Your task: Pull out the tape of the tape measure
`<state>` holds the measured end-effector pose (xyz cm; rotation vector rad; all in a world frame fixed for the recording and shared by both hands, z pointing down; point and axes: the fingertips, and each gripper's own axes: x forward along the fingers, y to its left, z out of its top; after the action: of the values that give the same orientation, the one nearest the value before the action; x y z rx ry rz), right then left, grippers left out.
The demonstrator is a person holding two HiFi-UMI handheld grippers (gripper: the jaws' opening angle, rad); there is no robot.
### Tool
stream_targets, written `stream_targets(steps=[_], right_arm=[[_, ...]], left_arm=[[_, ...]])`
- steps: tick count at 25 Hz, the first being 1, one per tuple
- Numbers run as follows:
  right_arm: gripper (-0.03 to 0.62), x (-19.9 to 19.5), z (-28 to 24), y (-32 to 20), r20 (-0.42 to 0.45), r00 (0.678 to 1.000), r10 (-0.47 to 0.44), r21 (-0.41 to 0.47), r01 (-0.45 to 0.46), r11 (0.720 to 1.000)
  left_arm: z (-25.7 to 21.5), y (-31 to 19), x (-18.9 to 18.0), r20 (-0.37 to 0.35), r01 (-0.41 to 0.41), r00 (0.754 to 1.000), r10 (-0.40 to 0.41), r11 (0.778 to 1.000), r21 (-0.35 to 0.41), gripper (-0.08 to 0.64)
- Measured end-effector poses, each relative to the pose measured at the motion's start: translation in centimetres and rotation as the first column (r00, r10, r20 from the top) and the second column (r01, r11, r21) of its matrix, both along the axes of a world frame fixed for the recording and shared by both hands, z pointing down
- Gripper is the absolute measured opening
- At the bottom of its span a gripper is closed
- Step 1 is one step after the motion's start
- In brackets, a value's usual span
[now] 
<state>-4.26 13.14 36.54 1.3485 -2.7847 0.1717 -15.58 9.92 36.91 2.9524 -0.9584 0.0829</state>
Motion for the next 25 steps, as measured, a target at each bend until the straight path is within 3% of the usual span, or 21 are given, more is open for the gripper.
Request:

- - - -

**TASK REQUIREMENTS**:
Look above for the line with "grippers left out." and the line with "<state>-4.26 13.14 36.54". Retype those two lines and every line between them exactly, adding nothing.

**SOLUTION TO THIS PROBLEM**:
`<state>` holds the measured end-effector pose (xyz cm; rotation vector rad; all in a world frame fixed for the recording and shared by both hands, z pointing down; point and axes: the fingertips, and each gripper's own axes: x forward along the fingers, y to its left, z out of its top; after the action: of the values that give the same orientation, the one nearest the value before the action; x y z rx ry rz), right then left, grippers left out.
The demonstrator is a person holding two HiFi-UMI handheld grippers (gripper: the jaws' opening angle, rad); there is no robot.
### Tool
stream_targets, written `stream_targets(steps=[_], right_arm=[[_, ...]], left_arm=[[_, ...]])`
- steps: tick count at 25 Hz, the first being 1, one per tuple
- Numbers run as follows:
  right_arm: gripper (-0.03 to 0.62), x (-19.9 to 19.5), z (-28 to 24), y (-32 to 20), r20 (-0.42 to 0.45), r00 (0.678 to 1.000), r10 (-0.47 to 0.44), r21 (-0.41 to 0.47), r01 (-0.45 to 0.46), r11 (0.720 to 1.000)
  left_arm: z (-25.7 to 21.5), y (-31 to 19), x (-18.9 to 18.0), r20 (-0.37 to 0.35), r01 (-0.41 to 0.41), r00 (0.754 to 1.000), r10 (-0.40 to 0.41), r11 (0.778 to 1.000), r21 (-0.35 to 0.41), gripper (-0.08 to 0.64)
- Measured end-effector poses, each relative to the pose measured at the motion's start: translation in centimetres and rotation as the first column (r00, r10, r20 from the top) and the second column (r01, r11, r21) of its matrix, both along the axes of a world frame fixed for the recording and shared by both hands, z pointing down
- Gripper is the absolute measured opening
- At the bottom of its span a gripper is closed
- Step 1 is one step after the motion's start
- In brackets, a value's usual span
[now] 
<state>-4.26 13.14 36.54 1.3485 -2.7847 0.1717 -15.58 9.92 36.91 2.9524 -0.9584 0.0829</state>

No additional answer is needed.